Eriksen observed that following the second compromise of Aqua Security, TeamPCP initiated spamming GitHub accounts with junk messages. He speculated that this was a deliberate act to boost the visibility of their compromised code packages in GitHub searches, a tactic also noted by Risky Business reporter Catalin Cimpanu in his newsletter, "GitHub is Starting to Have a Real Malware Problem." Cimpanu detailed how attackers frequently resort to pushing meaningless commits or utilizing services that artificially inflate a repository’s popularity to keep malicious packages prominently displayed.

This recent wiper campaign is not the first major supply chain attack involving Trivy. In late February, Trivy was targeted by HackerBot-Claw, an automated threat that exploited misconfigured GitHub Actions workflows to steal authentication tokens. Eriksen suggests that TeamPCP likely leveraged the access gained from the initial attack on Aqua Security to carry out this latest operation. However, he cautioned that it remains uncertain whether the wiper successfully destroyed any data on victim systems, as the malicious payload was active for a limited duration over the weekend.

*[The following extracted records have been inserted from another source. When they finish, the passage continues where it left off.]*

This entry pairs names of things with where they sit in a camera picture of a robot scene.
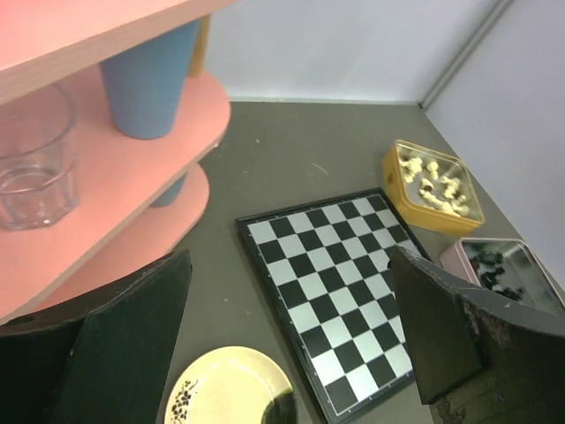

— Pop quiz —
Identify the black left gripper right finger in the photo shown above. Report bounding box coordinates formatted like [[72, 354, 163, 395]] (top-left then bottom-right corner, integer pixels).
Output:
[[390, 246, 564, 423]]

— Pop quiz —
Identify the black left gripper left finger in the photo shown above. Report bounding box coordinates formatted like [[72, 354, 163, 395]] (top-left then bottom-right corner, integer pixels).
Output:
[[1, 250, 192, 423]]

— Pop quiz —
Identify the black chess pieces heap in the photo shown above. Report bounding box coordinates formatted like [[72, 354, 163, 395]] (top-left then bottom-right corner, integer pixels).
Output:
[[470, 252, 524, 301]]

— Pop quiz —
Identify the white chess pieces heap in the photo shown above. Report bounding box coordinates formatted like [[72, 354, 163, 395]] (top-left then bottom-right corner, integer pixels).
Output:
[[398, 150, 471, 217]]

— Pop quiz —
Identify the pink tin box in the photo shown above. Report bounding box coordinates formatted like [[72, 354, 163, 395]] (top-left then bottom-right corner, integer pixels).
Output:
[[440, 238, 564, 315]]

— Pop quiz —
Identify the cream plate with flower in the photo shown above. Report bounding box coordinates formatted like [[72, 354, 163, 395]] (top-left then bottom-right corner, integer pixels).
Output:
[[163, 345, 298, 424]]

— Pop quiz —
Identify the pink wooden shelf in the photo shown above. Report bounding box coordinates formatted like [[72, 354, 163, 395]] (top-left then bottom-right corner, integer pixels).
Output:
[[1, 1, 230, 322]]

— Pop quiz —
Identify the lower blue cup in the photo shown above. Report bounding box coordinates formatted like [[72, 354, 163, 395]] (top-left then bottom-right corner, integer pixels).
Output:
[[151, 173, 186, 208]]

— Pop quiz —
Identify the blue cup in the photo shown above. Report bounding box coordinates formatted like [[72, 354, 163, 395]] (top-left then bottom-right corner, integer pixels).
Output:
[[100, 19, 200, 140], [151, 173, 186, 208]]

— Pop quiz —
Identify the black white chessboard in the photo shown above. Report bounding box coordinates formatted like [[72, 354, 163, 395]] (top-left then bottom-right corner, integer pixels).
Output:
[[236, 188, 424, 423]]

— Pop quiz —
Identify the yellow tin box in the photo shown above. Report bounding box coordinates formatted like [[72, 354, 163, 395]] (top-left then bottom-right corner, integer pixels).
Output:
[[381, 140, 485, 237]]

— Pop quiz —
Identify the clear drinking glass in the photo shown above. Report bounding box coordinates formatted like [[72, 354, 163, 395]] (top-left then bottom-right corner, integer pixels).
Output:
[[1, 83, 79, 231]]

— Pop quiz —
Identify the upper blue cup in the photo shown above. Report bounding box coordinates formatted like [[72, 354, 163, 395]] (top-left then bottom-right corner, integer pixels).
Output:
[[100, 19, 200, 140]]

The dynamic nature of TeamPCP’s operations is further evidenced by their rapid modification and deployment of malicious code. Eriksen noted that when the malicious canister was not actively serving malware downloads, it was directing visitors to a Rick Roll video on YouTube. This erratic behavior leads Eriksen to believe that the "Iran thing" might be partly a means of generating attention, describing the group’s approach as "Chaotic Evil."

The increasing frequency of supply chain attacks, as documented by Cimpanu, highlights a growing trend among threat actors who are recognizing their efficiency. While security firms are adept at identifying these threats, Cimpanu emphasizes the crucial need for enhanced security measures from platforms like GitHub. He notes the inherent challenge in distinguishing malicious additions within forks and clones of legitimate repositories, posing a significant engineering problem for effective mitigation. The ongoing evolution of TeamPCP’s tactics, coupled with the inherent vulnerabilities in cloud infrastructure and open-source development platforms, presents a persistent and evolving threat landscape. The "CanisterWorm" attack serves as a stark reminder of the sophisticated methods employed by financially motivated cybercriminals to exploit global vulnerabilities and pursue their illicit objectives.